| Task goal |
Show the lines below that contain the string "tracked".

| Source data |
--
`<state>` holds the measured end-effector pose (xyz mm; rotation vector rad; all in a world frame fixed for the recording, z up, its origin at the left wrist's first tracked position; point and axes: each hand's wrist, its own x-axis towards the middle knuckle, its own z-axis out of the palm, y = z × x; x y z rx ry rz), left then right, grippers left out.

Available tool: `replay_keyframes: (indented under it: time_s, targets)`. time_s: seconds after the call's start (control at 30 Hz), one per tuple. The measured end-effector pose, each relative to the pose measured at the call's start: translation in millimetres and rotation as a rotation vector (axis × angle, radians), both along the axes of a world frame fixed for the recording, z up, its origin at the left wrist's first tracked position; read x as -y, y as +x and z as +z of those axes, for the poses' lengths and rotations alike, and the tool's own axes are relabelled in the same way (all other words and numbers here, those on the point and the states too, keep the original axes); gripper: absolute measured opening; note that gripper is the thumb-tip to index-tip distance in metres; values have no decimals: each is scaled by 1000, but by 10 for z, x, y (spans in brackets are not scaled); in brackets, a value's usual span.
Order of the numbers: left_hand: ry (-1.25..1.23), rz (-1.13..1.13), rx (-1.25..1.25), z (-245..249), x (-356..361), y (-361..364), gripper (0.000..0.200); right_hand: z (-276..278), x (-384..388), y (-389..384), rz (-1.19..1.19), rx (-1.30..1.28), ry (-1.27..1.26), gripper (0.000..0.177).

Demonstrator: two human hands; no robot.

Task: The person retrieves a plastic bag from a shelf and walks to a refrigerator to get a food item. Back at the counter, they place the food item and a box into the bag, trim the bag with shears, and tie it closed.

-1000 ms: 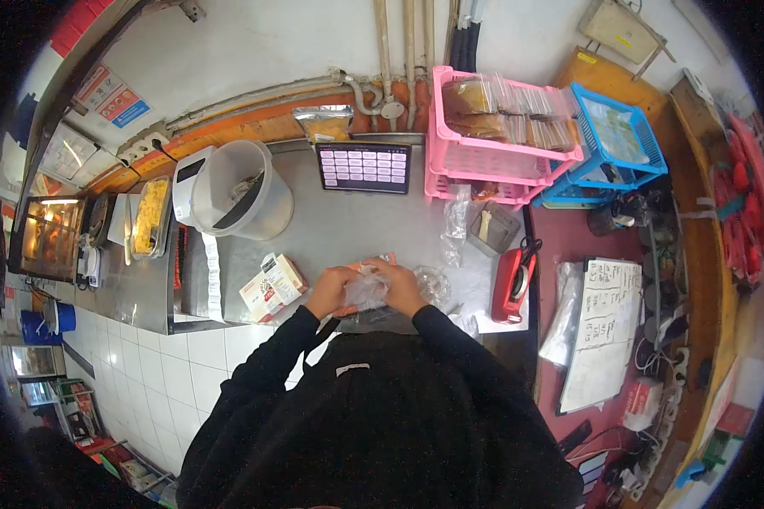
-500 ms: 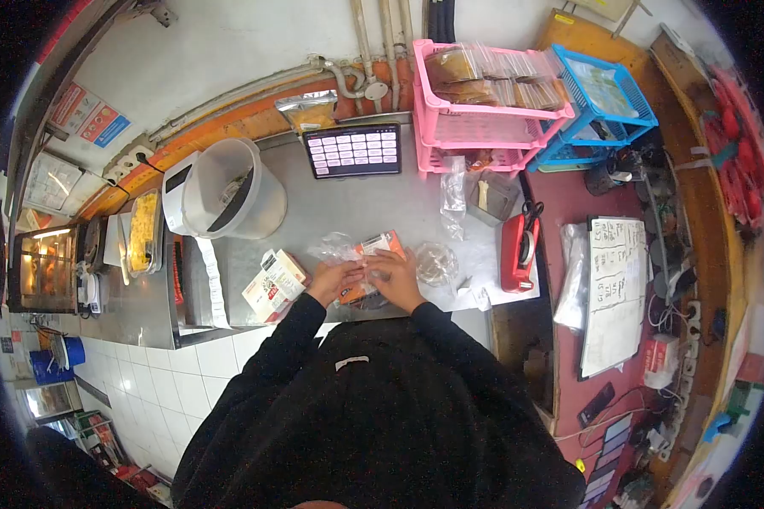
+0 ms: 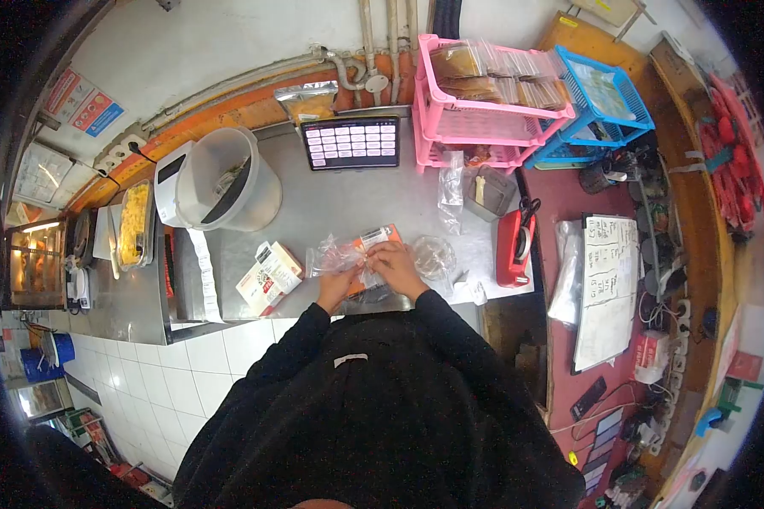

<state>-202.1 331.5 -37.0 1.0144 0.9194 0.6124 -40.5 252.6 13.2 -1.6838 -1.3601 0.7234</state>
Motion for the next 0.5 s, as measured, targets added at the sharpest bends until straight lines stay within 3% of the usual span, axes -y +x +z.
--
| Written response |
`<state>` holds the measured end-effector pose (xyz mm; rotation vector rad; all in a world frame fixed for the recording, z up, its origin at the left wrist's first tracked position; point and axes: each hand's wrist, its own x-axis towards the middle knuckle, its own z-axis out of the palm, y = z × x; x y z rx ry rz), left then right, grippers left out.
Available tool: `replay_keyframes: (indented under it: time_s, targets)`. time_s: seconds after the call's start (control at 30 Hz), one per tuple. The measured end-effector pose, each relative to the pose measured at the call's start: translation in millimetres and rotation as a rotation vector (axis × angle, radians), both along the axes of a world frame fixed for the recording, z up, its origin at the left wrist's first tracked position; read x as -y, y as +x and z as +z of those axes, for the poses' lengths and rotations alike, and the tool's own axes are relabelled in the same way (all other words and numbers here, those on the point and the states too, keep the original axes); gripper: absolute measured opening; note that gripper is the thumb-tip to index-tip distance in metres; values have no decimals: each is scaled by 1000, but by 10 for z, x, y (spans in brackets are not scaled); in brackets, a value's usual span.

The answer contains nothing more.